One of the greatest emperors of all times, Emperor Asoka was a Mauryan ruler whose empire spread across the Indian subcontinent, stretching from the present day Pakistan and Afghanistan to Bangladesh and the Indian state of Assam to Kerala and Andhra in south India, thus covering a vast area. He is known as Asoka the Great since he was one of the most able rulers who ruled India. Under his rule, the entire India was united as one single entity with smooth administration. His life is an inspiration to many as he excelled in everything he did. The name Ashoka means "without any sorrow" in Sanskrit. Read on this biography about the life history of famous Buddhist emperor, Ashoka.

Born in 304 BC, the great king Ashoka was the grandson of the famous ruler Chandragupta Maurya and son of Mauryan emperor Bindusara and his queen, Dharma. As a young lad, Ashoka excelled in whatever he was taught. Be it the art of warfare or reading the Holy Scriptures, Asoka excelled in everything he did. Ashoka had many half brothers and was loved by one and all. Thus, after his father died, his elder brother Suman took over the reign of the kingdom. But most of his father's ministers found Ashoka to be more efficient and helped him attain power. After a three year war, Ashoka was accepted the throne and was crowned as the king of Magadha in 273 BC. After being crowned as the king, he proved himself by smoothly administrating his territory and performing all his duties as an able and courageous king.
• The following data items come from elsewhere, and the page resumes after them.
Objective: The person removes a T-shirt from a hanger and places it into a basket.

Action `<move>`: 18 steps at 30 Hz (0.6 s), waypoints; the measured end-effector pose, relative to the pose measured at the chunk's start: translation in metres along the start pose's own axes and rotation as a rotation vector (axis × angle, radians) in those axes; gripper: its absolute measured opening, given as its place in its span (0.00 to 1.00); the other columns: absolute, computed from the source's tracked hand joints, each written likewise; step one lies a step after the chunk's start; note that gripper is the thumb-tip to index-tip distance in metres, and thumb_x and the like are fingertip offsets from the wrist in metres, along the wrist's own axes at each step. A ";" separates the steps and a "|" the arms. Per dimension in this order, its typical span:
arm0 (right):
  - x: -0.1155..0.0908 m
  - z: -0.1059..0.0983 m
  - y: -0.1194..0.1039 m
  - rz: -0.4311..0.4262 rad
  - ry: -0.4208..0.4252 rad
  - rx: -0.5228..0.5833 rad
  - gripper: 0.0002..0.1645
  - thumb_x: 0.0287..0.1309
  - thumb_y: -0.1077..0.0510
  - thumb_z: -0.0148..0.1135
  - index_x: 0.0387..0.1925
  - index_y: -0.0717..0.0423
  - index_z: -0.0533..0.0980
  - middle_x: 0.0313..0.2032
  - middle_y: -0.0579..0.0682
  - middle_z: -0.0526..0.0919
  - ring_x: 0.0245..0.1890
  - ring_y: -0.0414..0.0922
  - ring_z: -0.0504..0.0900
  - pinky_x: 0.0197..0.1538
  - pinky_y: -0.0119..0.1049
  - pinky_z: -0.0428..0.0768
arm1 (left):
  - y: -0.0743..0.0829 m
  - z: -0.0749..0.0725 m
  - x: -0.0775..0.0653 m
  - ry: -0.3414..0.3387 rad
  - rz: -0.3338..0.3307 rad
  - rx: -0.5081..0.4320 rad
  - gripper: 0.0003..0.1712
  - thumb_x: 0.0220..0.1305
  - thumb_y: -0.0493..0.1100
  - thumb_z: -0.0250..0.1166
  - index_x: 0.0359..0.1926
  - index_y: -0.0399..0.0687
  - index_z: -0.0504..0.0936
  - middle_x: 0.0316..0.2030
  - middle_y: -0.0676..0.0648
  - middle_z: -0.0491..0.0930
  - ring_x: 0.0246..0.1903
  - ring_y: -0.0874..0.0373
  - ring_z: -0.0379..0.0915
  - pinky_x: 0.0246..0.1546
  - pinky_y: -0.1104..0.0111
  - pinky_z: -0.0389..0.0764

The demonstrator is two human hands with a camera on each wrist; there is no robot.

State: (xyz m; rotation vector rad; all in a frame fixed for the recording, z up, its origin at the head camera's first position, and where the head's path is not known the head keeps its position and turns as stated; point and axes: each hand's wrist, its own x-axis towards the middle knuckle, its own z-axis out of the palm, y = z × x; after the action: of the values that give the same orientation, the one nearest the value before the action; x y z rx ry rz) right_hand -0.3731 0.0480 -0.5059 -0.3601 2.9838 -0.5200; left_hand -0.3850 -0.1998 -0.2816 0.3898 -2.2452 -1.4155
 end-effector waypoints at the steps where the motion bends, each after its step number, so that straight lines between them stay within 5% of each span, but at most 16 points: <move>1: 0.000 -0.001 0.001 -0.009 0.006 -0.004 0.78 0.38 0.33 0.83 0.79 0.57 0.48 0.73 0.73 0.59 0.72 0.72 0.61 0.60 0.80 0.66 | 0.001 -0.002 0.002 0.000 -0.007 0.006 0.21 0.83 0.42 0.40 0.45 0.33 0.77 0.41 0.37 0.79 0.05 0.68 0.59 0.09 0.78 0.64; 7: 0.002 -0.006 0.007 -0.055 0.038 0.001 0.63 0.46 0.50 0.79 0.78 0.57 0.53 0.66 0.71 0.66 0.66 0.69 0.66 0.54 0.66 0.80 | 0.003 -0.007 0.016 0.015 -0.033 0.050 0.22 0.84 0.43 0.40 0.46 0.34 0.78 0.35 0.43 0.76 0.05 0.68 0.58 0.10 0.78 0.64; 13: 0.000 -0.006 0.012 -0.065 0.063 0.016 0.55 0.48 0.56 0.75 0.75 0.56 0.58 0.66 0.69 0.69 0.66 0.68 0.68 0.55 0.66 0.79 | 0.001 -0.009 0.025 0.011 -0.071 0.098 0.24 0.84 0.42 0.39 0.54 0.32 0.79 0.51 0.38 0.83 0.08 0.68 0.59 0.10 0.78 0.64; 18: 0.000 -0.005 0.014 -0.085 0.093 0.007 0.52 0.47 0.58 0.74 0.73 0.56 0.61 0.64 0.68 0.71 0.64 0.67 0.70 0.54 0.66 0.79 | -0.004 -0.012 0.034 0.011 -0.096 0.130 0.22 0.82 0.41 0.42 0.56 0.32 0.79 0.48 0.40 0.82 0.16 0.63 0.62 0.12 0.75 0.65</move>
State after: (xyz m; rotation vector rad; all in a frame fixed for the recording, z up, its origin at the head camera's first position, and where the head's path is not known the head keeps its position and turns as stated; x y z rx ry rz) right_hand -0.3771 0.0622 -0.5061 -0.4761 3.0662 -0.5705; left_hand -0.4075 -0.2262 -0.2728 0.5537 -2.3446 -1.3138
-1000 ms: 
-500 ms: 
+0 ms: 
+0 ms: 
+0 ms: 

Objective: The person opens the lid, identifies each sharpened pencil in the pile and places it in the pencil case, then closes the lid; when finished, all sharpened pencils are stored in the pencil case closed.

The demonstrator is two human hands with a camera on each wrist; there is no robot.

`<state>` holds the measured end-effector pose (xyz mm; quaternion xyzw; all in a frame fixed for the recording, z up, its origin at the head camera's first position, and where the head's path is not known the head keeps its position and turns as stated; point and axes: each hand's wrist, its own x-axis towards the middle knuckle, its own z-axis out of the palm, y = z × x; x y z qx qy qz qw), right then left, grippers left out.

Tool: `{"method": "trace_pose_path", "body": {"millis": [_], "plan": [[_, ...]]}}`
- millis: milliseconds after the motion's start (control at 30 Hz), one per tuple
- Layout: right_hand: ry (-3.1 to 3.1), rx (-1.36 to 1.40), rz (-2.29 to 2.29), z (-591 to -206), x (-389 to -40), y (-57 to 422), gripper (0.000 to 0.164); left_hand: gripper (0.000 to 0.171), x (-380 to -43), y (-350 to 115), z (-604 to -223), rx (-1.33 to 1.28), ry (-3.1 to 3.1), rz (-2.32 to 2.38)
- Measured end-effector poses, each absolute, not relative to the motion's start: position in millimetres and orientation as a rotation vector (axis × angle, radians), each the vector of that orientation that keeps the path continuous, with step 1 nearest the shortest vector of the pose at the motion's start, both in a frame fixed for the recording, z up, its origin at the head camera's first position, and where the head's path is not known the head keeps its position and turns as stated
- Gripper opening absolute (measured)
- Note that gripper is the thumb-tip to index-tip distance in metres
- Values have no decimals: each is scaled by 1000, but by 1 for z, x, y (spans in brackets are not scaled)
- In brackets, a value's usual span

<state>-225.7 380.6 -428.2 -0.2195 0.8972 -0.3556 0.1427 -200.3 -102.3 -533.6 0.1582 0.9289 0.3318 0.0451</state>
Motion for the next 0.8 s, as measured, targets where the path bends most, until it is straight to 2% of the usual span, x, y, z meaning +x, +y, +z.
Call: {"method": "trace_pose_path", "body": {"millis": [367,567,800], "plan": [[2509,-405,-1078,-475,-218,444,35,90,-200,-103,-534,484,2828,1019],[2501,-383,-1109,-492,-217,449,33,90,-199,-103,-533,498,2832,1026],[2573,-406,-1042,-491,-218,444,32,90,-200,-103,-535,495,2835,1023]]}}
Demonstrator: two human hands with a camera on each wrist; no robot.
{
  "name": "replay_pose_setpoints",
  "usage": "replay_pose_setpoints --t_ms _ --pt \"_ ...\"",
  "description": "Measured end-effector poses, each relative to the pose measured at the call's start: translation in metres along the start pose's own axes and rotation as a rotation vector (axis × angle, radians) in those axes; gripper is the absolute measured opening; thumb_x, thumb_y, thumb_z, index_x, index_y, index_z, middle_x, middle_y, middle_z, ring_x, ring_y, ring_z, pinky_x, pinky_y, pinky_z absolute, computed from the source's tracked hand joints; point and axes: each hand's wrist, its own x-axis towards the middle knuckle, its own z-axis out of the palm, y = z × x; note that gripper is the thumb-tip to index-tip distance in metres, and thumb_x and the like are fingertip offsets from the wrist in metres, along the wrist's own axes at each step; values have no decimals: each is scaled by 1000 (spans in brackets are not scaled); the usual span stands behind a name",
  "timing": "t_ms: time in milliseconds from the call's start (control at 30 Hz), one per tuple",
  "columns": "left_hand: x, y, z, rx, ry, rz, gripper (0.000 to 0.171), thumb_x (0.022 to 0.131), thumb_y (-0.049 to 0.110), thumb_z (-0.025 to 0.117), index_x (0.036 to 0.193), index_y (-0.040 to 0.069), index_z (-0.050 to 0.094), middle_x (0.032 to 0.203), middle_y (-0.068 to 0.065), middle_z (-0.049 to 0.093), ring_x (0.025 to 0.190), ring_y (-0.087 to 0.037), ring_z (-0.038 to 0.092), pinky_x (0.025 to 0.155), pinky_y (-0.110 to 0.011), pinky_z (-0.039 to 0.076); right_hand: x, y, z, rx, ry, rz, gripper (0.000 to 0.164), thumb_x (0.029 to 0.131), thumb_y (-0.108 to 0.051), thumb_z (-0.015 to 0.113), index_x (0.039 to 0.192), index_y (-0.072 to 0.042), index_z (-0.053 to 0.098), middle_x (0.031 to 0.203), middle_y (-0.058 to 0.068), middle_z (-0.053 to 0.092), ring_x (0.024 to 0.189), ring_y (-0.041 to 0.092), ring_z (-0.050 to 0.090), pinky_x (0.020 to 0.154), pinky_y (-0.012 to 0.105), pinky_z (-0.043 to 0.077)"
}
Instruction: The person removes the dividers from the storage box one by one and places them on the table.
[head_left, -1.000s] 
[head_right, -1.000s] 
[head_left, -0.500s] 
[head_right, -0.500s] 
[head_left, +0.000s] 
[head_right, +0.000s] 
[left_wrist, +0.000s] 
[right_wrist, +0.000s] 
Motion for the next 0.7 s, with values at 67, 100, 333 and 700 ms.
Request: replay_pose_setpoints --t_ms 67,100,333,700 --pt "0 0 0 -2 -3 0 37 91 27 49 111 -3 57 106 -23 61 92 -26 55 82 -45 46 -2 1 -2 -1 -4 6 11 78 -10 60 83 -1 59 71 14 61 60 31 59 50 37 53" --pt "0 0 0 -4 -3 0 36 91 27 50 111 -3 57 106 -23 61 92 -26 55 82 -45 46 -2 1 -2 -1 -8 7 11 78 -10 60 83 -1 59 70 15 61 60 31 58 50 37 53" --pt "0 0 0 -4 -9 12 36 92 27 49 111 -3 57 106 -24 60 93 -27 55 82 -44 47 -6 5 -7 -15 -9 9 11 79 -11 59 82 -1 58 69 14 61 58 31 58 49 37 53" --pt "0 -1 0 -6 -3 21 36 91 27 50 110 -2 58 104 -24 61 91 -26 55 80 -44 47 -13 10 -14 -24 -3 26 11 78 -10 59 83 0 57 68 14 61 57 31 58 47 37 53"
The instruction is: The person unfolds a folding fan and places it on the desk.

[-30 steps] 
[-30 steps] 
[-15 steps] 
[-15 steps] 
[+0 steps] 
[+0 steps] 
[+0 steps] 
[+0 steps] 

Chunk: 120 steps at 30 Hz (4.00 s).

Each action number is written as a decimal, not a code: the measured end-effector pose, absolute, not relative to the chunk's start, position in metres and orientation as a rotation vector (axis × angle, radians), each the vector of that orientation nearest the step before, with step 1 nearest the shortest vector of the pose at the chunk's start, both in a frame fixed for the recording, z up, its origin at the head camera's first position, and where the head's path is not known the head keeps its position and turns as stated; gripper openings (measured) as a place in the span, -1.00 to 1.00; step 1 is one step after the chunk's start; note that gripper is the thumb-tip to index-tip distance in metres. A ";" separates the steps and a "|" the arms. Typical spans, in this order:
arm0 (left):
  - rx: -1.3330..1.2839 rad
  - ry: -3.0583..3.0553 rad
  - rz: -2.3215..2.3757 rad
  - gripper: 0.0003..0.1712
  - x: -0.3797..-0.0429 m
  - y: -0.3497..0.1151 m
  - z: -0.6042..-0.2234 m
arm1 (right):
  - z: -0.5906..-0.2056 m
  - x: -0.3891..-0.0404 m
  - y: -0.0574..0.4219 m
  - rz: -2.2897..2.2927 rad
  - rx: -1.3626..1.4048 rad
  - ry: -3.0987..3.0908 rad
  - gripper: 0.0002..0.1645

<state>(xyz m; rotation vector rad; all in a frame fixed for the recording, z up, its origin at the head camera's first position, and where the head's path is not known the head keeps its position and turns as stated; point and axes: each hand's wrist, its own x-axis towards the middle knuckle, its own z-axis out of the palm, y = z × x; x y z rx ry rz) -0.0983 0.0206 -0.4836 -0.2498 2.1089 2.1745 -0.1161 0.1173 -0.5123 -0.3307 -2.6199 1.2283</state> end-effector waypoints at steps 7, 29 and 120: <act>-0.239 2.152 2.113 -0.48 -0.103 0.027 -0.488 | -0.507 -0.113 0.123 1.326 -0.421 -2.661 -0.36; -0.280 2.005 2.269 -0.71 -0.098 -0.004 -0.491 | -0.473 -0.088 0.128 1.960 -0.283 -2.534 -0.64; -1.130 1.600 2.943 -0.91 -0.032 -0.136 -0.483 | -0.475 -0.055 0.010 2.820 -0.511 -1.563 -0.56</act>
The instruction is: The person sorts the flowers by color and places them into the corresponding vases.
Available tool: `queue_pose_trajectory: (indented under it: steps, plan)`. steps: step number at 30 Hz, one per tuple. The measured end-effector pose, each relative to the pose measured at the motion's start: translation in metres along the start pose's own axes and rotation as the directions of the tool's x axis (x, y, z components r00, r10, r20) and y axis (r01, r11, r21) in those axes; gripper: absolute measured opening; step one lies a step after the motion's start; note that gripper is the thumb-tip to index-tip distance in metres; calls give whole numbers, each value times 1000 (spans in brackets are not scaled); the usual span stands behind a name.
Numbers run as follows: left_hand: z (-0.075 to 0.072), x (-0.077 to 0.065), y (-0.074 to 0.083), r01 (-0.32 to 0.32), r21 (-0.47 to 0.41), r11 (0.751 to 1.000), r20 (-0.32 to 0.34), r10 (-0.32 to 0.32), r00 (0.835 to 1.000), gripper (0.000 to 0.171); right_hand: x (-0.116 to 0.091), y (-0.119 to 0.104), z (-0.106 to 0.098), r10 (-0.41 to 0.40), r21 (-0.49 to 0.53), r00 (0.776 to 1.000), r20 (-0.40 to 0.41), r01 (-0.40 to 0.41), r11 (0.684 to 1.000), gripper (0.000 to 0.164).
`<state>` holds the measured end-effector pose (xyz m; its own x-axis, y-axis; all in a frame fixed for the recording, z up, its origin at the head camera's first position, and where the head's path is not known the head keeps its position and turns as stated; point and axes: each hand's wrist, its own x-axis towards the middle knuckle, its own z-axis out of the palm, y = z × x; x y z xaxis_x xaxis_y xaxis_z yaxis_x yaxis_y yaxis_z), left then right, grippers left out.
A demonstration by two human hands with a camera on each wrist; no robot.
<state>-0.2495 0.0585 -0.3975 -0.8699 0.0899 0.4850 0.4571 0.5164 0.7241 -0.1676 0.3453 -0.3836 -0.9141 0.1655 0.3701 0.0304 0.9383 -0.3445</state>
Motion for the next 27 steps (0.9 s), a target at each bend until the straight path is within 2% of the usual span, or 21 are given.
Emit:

Asoka the GreatAfter a period of eight years of serving as the king, Ashoka planned to seize the territory of Kalinga, the present day Orissa. He led a huge army and fought a gruesome battle with the army of Kalinga. The battle of Kalinga made him pledge to never wage a war again. The battle took place on the Dhauli hills that are located on the banks of River Daya. Though Ashoka emerged victorious at the end, the sight of the battlefield made his heart break with shame, guilt, and disgust. It is said that the battle was so furious that the waters of River Daya turned red with the blood of the slain soldiers and civilians.

The sight of numerous corpses lying strewn across the battlefield made his heart wrench. He felt sick inside. The battle ground looked like a graveyard with bodies of not just soldiers but men, women, and children also. He saw young children crying over the bodies of their dead parents, women crying over the bodies of their dead husbands, mothers crying over the loss of their kids. This turned him heartbroken and thus, made a pledge to never ever fight a battle again. To seek solace, he converted to Buddhism. He was so inspired by the teachings of the Buddhist monks and Buddhist philosophies that he used his status to impart this knowledge all over the world. He is credited to be the first Emperor to make a serious attempt at developing Buddhist policies.